CNC is an evolutionary progres¬sion of a machine-control process developed to speed aircraft manufac¬turing in World War II. Originally, it was a hard-wired numerical control (NC) system that often comprised roller-equipped, micro switches that turned on and off by dropping into notches cut into small, clock-driven wheels. Turned on, the switches triggered electric motors that activated mechanisms to produce specific actions – lowering a metal-cutting, saw blade for example, then activating a motor that rotated a flywheel that, in turn, pushes the blade. The length of the notch determined the machine action time.

Logical use

Arete Corp. (Denver) produces channel-letter automation equipment, commencing with ReturnShop GTO, that comprises the Arete Notcher GTO and the Arete Flanger. It handles, feeds, lays out, notches, dimples and shears channel-letter returns to length, then flanges the returns, readying them for bending. Arete also builds the TrimShop, Arete Caddy, Arete Notcher and Arete Flanger.

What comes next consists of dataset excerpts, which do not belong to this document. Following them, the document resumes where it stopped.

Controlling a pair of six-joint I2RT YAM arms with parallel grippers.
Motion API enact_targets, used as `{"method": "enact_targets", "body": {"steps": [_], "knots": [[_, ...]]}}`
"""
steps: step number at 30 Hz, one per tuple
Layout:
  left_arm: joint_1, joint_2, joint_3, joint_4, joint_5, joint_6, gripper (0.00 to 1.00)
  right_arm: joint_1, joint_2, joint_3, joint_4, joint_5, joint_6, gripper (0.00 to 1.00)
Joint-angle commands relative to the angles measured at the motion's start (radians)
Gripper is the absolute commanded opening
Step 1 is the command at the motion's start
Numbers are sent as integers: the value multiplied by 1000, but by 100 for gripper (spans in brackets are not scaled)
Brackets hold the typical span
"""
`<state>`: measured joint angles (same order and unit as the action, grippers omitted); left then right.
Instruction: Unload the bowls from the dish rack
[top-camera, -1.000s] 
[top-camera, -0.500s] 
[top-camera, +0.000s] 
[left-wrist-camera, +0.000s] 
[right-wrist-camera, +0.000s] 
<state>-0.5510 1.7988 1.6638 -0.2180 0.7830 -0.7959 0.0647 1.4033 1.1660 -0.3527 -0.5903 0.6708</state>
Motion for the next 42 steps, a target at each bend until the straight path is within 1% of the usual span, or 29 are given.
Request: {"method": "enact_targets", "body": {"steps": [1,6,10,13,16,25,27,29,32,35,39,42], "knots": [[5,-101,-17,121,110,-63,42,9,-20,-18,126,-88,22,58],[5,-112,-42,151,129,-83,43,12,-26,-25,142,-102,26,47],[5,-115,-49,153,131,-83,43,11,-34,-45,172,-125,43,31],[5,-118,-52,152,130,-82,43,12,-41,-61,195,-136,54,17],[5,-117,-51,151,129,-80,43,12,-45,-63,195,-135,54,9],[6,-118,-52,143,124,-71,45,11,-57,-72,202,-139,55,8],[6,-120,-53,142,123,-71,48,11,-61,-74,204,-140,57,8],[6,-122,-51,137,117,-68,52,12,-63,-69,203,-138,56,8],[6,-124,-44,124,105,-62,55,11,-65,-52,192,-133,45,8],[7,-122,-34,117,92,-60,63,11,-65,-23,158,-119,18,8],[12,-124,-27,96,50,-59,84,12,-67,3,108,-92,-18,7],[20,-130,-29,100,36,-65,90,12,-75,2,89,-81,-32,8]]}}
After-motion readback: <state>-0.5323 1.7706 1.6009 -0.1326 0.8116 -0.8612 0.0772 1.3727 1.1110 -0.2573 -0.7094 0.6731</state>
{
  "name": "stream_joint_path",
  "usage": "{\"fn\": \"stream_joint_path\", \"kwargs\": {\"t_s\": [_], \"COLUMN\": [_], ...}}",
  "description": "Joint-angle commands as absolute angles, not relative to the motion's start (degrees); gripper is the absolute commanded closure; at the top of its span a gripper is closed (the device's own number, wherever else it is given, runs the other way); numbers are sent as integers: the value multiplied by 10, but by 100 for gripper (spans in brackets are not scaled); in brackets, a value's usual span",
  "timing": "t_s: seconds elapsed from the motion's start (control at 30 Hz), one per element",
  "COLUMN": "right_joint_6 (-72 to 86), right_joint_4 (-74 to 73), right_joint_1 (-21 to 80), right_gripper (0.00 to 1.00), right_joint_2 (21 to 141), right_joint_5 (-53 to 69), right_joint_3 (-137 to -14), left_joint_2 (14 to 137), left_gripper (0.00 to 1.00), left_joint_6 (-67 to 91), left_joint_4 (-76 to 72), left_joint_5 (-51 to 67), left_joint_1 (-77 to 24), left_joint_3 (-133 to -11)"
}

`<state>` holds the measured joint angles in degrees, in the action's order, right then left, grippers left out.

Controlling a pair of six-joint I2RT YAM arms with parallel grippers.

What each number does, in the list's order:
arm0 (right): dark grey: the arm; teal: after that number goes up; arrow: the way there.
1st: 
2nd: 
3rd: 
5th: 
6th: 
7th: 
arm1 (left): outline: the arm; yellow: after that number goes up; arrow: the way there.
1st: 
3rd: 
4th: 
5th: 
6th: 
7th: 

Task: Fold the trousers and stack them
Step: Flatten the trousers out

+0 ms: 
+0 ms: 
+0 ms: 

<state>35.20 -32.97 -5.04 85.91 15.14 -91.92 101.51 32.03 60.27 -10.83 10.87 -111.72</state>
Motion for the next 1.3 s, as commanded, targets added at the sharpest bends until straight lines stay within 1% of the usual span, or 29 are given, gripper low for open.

The Notcher GTO accepts DXF files from mainstream sign-design packages. Its functions include easy-to-read icons and graphics – and it’s easily tied into any Arete Flanger, to complete the system. An advantage of Arete’s machines is their straightforward functions, plus they’re built as components that can be logically arranged in smaller spaces. The company also offers a unique, tabletop, channel-letter brake.

Finally, you can’t see channel letters without studying Aries Graphics Intl.’s (San Marcos, CA) Neon Wizard software. Its Auto Tube Layout element allows you to specify the number of neon tubes within a channel letter, their diameter, the tube-to-edge clearance and the between-tubes gap. The software also lets you position a raceway and will position the tube breaches in the raceway.